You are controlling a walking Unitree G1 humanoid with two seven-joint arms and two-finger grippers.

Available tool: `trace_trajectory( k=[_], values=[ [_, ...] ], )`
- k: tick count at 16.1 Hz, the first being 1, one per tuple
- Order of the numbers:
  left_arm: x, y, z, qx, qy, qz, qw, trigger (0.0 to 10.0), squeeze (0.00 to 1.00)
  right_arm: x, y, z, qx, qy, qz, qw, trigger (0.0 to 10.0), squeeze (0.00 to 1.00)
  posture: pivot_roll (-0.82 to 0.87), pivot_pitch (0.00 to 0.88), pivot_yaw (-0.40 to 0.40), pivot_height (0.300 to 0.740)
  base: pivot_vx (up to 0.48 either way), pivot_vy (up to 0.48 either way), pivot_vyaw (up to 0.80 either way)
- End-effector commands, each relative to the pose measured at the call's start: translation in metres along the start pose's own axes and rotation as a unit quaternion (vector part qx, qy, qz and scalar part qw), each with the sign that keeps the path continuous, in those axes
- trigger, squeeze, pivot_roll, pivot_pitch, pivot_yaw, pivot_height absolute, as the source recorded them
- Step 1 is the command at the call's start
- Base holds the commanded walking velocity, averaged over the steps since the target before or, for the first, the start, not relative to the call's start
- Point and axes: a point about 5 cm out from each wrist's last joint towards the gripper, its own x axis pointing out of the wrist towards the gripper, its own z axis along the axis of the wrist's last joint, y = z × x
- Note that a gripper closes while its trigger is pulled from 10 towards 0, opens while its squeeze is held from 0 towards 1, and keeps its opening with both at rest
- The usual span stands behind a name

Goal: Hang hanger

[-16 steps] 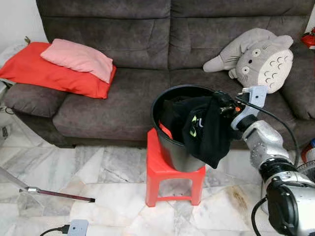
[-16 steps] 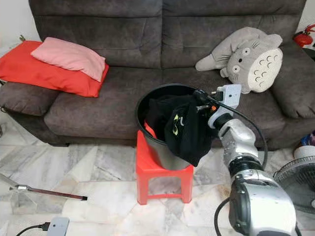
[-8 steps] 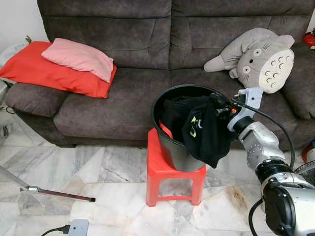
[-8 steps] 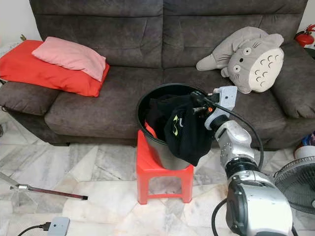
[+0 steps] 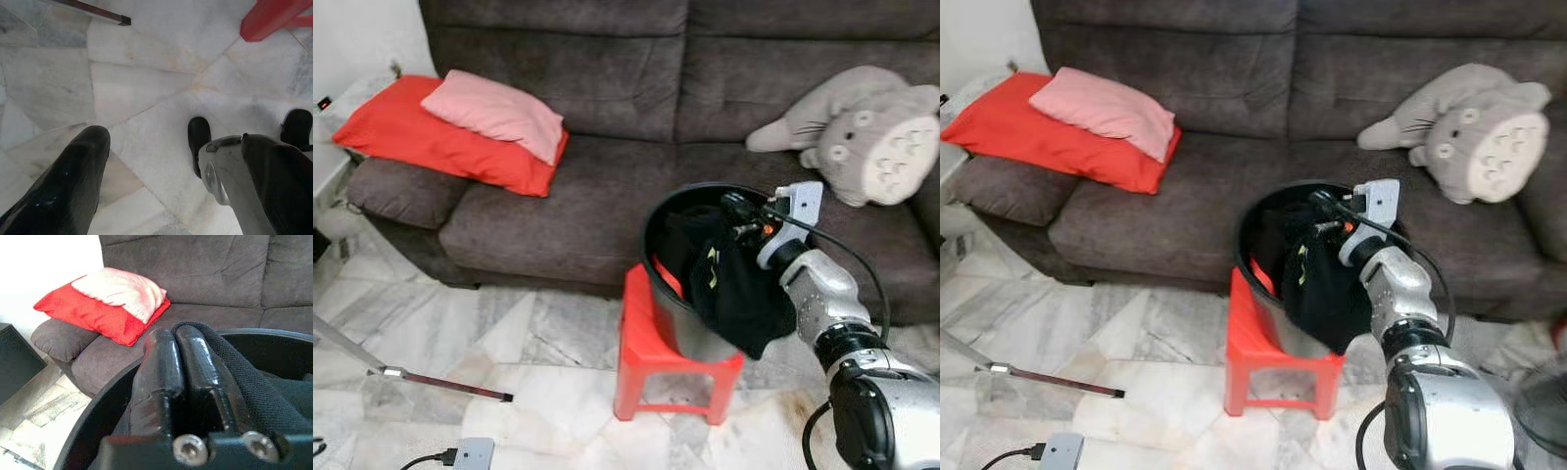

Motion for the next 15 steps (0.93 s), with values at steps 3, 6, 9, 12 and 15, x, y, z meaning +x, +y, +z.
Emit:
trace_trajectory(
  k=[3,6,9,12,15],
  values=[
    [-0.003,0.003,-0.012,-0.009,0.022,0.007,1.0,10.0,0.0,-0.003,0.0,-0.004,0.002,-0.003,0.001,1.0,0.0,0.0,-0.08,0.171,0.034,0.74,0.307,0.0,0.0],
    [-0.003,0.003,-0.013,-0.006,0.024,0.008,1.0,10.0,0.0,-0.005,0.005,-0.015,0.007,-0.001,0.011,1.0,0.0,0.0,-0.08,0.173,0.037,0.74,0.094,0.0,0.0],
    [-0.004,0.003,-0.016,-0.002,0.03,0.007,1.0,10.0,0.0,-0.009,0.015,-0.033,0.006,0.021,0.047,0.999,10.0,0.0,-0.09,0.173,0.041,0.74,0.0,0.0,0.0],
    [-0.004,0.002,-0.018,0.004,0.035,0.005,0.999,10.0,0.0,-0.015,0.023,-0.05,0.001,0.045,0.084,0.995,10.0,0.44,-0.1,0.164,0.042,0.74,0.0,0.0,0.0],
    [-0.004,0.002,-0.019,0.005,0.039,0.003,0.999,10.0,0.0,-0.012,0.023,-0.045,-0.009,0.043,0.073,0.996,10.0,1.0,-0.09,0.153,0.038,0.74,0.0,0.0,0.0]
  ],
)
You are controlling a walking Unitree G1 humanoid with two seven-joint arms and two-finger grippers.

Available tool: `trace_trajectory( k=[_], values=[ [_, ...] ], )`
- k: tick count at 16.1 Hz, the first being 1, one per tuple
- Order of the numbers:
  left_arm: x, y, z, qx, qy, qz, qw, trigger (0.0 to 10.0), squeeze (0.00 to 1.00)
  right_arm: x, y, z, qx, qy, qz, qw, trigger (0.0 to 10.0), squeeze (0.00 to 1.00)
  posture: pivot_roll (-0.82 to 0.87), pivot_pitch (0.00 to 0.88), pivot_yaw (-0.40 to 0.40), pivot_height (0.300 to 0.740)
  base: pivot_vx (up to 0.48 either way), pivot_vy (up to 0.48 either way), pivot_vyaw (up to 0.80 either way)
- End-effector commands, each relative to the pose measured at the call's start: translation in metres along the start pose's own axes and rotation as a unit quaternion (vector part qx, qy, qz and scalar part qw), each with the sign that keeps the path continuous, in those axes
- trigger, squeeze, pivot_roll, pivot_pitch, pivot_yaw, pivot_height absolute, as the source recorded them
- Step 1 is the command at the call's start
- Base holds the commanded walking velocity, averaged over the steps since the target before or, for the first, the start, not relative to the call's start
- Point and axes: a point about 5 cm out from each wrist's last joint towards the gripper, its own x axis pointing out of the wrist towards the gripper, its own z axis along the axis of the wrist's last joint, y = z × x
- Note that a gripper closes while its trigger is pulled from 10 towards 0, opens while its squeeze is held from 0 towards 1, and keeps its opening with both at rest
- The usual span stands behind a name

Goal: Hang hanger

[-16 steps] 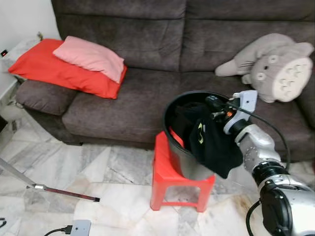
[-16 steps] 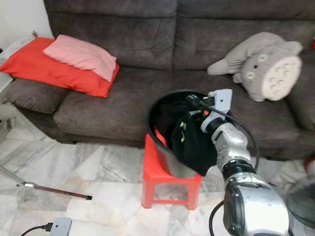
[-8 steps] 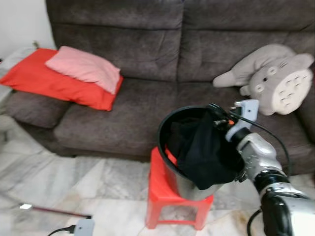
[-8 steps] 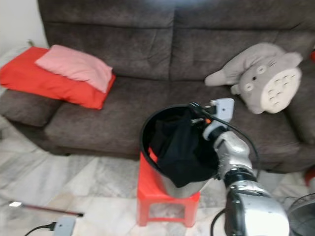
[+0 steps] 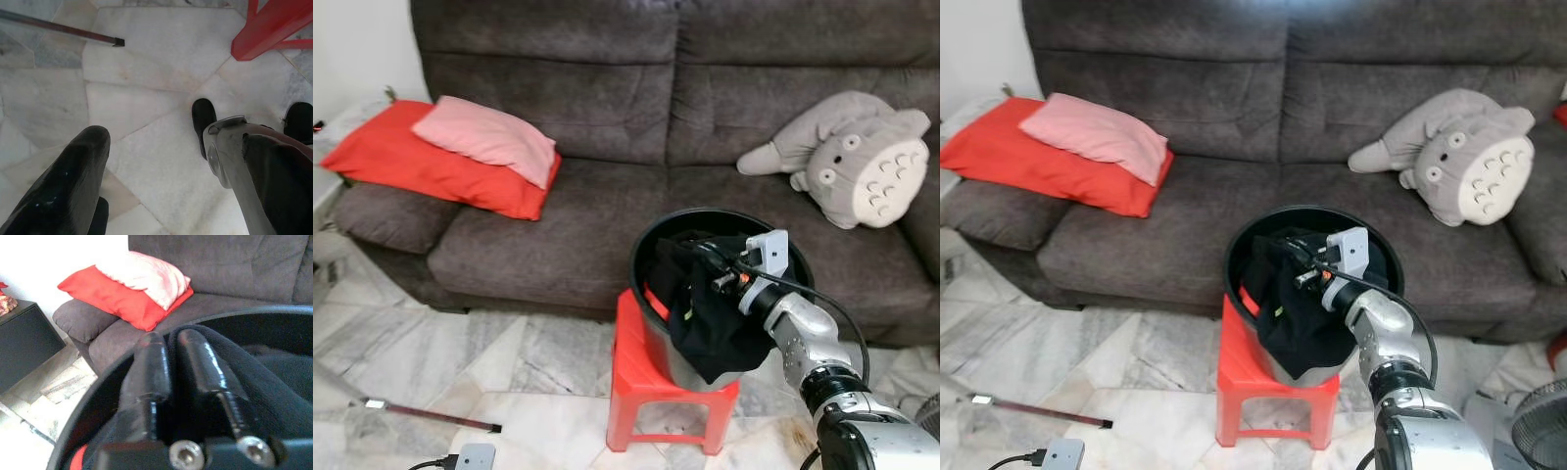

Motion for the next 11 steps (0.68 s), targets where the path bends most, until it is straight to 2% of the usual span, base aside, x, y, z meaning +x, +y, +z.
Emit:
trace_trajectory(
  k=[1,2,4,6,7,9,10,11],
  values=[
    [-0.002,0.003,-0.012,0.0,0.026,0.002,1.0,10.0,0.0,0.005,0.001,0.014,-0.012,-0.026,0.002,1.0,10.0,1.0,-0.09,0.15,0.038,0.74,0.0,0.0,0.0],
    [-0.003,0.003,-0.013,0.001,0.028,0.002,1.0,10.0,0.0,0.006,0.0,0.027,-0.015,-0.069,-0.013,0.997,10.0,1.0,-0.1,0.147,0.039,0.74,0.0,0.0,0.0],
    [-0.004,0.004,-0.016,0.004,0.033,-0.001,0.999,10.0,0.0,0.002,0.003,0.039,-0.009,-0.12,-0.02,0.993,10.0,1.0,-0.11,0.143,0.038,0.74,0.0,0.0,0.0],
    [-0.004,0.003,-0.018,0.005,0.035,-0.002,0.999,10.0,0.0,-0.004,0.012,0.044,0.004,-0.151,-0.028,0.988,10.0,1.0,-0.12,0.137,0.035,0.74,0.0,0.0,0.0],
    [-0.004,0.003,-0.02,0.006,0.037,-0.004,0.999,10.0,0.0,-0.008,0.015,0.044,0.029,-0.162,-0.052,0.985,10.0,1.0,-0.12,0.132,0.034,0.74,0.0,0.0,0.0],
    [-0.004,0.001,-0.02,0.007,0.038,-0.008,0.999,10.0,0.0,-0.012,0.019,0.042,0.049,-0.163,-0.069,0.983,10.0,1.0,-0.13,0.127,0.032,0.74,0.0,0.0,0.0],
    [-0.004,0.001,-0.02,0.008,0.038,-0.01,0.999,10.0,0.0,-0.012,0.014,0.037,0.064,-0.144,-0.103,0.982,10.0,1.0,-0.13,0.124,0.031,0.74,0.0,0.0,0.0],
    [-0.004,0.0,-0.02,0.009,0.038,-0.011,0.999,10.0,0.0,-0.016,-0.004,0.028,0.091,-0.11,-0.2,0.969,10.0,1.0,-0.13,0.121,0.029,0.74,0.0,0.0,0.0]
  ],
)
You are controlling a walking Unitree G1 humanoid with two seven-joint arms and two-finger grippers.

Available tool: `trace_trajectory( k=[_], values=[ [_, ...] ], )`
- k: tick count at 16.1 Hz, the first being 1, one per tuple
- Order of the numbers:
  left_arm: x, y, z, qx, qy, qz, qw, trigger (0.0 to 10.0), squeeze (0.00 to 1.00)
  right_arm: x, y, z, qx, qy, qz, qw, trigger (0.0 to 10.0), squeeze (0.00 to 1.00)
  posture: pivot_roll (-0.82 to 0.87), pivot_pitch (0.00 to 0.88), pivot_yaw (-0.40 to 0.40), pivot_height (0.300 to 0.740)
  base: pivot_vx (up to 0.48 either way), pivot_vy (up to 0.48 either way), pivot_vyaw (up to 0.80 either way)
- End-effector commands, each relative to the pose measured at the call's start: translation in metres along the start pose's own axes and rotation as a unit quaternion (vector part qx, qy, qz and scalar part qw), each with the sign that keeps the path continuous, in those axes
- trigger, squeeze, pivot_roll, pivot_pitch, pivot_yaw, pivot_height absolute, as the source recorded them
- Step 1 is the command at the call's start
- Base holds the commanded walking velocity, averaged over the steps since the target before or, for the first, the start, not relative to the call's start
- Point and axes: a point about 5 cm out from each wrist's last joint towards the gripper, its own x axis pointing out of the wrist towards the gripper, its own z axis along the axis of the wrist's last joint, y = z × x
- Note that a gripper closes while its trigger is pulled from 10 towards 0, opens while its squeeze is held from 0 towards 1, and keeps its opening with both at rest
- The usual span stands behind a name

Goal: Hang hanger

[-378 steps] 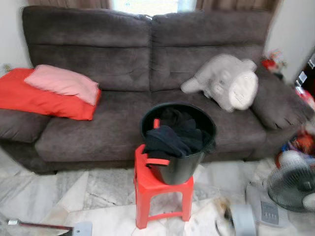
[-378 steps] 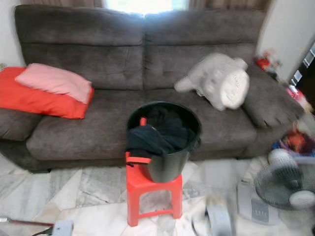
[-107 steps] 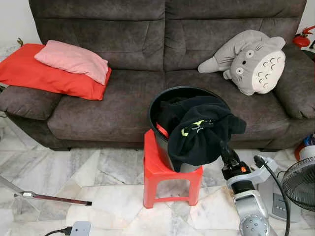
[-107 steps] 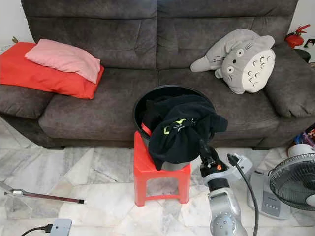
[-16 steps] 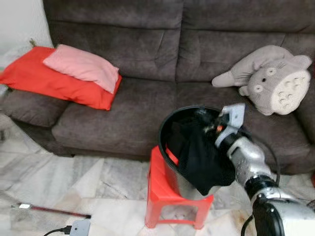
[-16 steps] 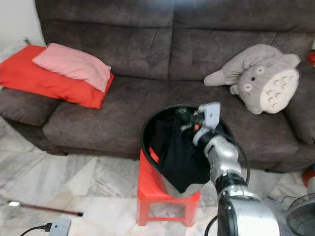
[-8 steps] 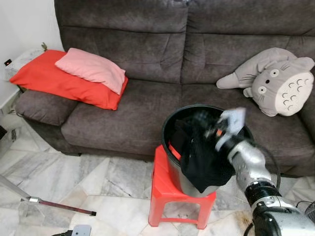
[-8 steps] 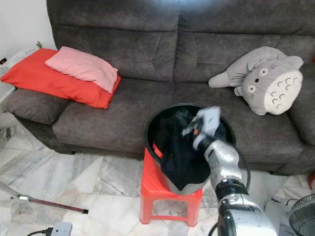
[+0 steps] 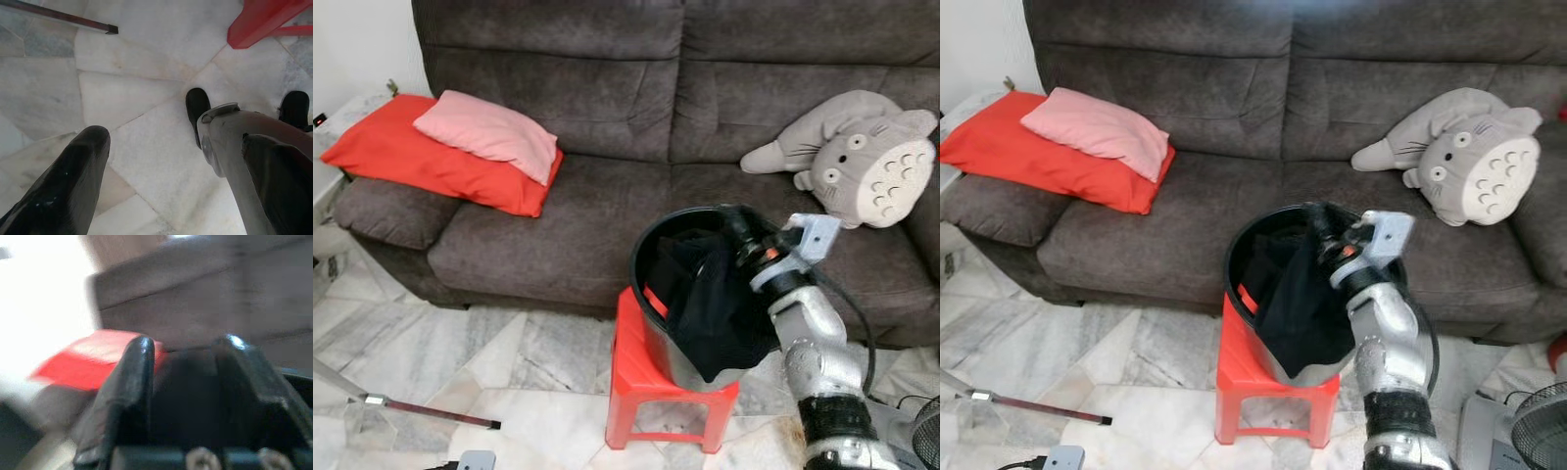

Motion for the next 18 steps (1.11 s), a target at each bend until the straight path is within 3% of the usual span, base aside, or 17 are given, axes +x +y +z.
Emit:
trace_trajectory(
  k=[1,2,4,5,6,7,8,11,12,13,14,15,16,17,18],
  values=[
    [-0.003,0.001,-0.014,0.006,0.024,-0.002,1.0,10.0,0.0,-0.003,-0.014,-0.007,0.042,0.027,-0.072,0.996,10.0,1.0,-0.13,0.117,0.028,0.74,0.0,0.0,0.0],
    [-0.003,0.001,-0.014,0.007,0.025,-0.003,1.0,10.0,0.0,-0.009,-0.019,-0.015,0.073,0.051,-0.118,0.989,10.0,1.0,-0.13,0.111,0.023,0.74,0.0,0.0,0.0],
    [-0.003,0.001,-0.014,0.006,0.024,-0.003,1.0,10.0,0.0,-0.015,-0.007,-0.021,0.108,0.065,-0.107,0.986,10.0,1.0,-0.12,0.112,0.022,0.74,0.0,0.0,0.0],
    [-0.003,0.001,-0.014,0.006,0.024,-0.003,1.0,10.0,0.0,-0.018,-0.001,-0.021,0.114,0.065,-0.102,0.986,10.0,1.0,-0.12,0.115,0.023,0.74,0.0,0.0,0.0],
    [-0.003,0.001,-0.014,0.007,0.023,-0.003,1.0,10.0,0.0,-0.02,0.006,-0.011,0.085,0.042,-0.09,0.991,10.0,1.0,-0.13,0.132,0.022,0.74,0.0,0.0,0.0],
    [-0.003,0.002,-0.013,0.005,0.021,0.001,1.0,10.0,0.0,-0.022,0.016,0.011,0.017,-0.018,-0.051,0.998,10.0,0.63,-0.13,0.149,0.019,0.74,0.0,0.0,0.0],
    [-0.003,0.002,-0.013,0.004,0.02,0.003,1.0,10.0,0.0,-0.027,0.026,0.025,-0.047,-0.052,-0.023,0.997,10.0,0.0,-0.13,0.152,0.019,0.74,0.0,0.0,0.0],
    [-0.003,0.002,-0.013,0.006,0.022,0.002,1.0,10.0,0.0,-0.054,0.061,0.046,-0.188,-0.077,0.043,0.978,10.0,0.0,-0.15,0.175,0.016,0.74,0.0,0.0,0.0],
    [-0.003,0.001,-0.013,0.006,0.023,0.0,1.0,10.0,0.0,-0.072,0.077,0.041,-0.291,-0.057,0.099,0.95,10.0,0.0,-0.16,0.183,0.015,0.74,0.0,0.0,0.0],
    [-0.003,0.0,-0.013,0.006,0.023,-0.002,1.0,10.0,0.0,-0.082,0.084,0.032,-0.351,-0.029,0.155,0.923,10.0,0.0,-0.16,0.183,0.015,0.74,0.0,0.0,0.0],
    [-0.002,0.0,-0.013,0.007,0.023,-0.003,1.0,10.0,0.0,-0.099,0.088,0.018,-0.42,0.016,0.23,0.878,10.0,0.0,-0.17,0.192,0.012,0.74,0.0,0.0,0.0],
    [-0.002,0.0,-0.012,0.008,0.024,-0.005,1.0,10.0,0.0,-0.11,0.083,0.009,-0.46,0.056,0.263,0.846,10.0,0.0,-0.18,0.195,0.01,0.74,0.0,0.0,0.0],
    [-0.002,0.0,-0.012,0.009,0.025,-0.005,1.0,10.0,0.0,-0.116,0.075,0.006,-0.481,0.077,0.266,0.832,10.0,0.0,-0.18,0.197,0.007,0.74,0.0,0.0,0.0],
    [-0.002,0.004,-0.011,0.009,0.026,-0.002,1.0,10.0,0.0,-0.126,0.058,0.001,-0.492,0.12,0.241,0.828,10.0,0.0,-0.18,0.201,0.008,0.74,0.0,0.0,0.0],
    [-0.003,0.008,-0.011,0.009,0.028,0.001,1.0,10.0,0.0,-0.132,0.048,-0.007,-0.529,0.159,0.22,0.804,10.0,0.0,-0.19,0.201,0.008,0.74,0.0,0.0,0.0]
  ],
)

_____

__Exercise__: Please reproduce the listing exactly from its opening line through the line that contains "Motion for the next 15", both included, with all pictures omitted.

__Task solution__:
You are controlling a walking Unitree G1 humanoid with two seven-joint arms and two-finger grippers.

Available tool: `trace_trajectory( k=[_], values=[ [_, ...] ], )`
- k: tick count at 16.1 Hz, the first being 1, one per tuple
- Order of the numbers:
  left_arm: x, y, z, qx, qy, qz, qw, trigger (0.0 to 10.0), squeeze (0.00 to 1.00)
  right_arm: x, y, z, qx, qy, qz, qw, trigger (0.0 to 10.0), squeeze (0.00 to 1.00)
  posture: pivot_roll (-0.82 to 0.87), pivot_pitch (0.00 to 0.88), pivot_yaw (-0.40 to 0.40), pivot_height (0.300 to 0.740)
  base: pivot_vx (up to 0.48 either way), pivot_vy (up to 0.48 either way), pivot_vyaw (up to 0.80 either way)
- End-effector commands, each relative to the pose measured at the call's start: translation in metres along the start pose's own axes and rotation as a unit quaternion (vector part qx, qy, qz and scalar part qw), each with the sign that keeps the path continuous, in those axes
- trigger, squeeze, pivot_roll, pivot_pitch, pivot_yaw, pivot_height absolute, as the source recorded them
- Step 1 is the command at the call's start
- Base holds the commanded walking velocity, averaged over the steps since the target before or, for the first, the start, not relative to the call's start
- Point and axes: a point about 5 cm out from each wrist's last joint towards the gripper, its own x axis pointing out of the wrist towards the gripper, its own z axis along the axis of the wrist's last joint, y = z × x
- Note that a gripper closes while its trigger is pulled from 10 towards 0, opens while its squeeze is held from 0 towards 1, and keeps its opening with both at rest
- The usual span stands behind a name

Goal: Hang hanger

[-16 steps] 
[-16 steps] 
[-8 steps] 
[-8 steps] 
[+0 steps] 

Motion for the next 15 steps (0.93 s), with values at steps 3, 6, 9, 12 and 15, x, y, z meaning +x, +y, +z.

This exercise has nothing more to it.